The median DOR was 11.0 months in the nivolumab/ipilimumab combination arm versus 6.7 months in the chemotherapy arm. At 2 years, the DOR rate was 32% with the immunotherapy regimen versus 8% with the chemotherapy regimen.
Treatment-related adverse events (TRAEs) of any grade were observed in 80% of patients in the nivolumab/ipilimumab arm compared with 82% in the chemotherapy arm. Events occurring in ≥15% of patients included diarrhea and pruritis in the immunotherapy arm and nausea, anemia, neutropenia, fatigue, decreased appetite, and asthenia in the chemotherapy arm.
TRAEs led to treatment discontinuation in 23 patients in the immunotherapy arm and 16 in the chemotherapy arms. Grade 3/4 TRAEs led to therapy discontinuation in 15 patients who received immunotherapy and 7 who received chemotherapy.
Serious TRAEs were more abundant in the nivolumab/ipilimumab arm with 21 any-grade serious TRAEs and 15 grade 3/4 events. In the chemotherapy arm, there were 8 serious TRAEs of any grade and 6 grade 3/4 events.
One treatment-related death occurred in the study, in the immunotherapy arm.
“Thoracic cancers can be complex and difficult to treat, and we are focused on developing immunotherapy options that may have the potential to extend patients’ lives,” said Adam Lenkowsky, general manager and head, US, Oncology, Immunology, Cardiovascular, Bristol Myers Squibb, in a statement.

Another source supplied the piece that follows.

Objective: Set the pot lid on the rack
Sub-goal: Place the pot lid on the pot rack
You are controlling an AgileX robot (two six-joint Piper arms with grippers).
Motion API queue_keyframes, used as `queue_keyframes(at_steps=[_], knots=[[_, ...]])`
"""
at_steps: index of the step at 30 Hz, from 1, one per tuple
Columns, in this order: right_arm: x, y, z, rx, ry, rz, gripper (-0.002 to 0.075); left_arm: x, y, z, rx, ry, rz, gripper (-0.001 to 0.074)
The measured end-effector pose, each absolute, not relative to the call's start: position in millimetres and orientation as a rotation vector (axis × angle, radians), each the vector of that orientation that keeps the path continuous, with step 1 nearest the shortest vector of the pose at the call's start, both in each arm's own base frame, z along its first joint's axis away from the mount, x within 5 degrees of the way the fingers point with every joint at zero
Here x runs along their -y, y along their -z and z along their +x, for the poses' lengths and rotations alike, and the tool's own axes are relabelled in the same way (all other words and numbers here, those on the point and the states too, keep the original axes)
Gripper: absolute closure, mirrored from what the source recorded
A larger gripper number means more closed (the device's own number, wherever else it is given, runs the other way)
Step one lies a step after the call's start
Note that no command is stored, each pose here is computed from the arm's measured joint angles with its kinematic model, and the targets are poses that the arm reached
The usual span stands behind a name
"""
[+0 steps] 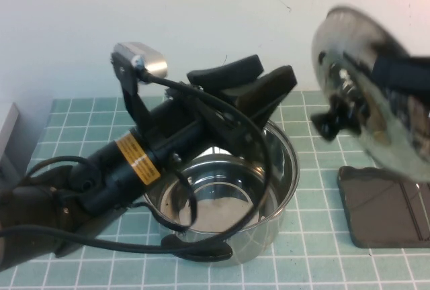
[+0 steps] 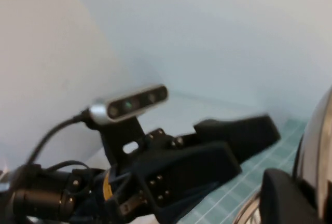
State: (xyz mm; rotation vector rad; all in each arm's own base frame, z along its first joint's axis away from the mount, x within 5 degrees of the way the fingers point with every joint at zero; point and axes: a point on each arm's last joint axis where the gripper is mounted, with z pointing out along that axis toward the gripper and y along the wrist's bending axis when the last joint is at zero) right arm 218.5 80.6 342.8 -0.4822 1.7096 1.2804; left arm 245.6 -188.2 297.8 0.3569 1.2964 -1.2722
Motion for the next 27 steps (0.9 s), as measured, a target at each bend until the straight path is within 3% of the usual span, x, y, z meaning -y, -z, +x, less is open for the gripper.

Nivolumab and ipilimumab are also approved for the frontline treatment of other thoracic cancers, including for the first-line treatment of patients with metastatic non–small cell lung cancer (NSCLC) whose tumors express PD-L1 ≥1%, as determined by an FDA-approved test, and without EGFR or ALK genomic tumor aberrations, as well as in combination with limited chemotherapy for the treatment of previously untreated adult patients with metastatic or recurrent NSCLC with no EGFR or ALK genomic tumor aberrations regardless of PD-L1 expression.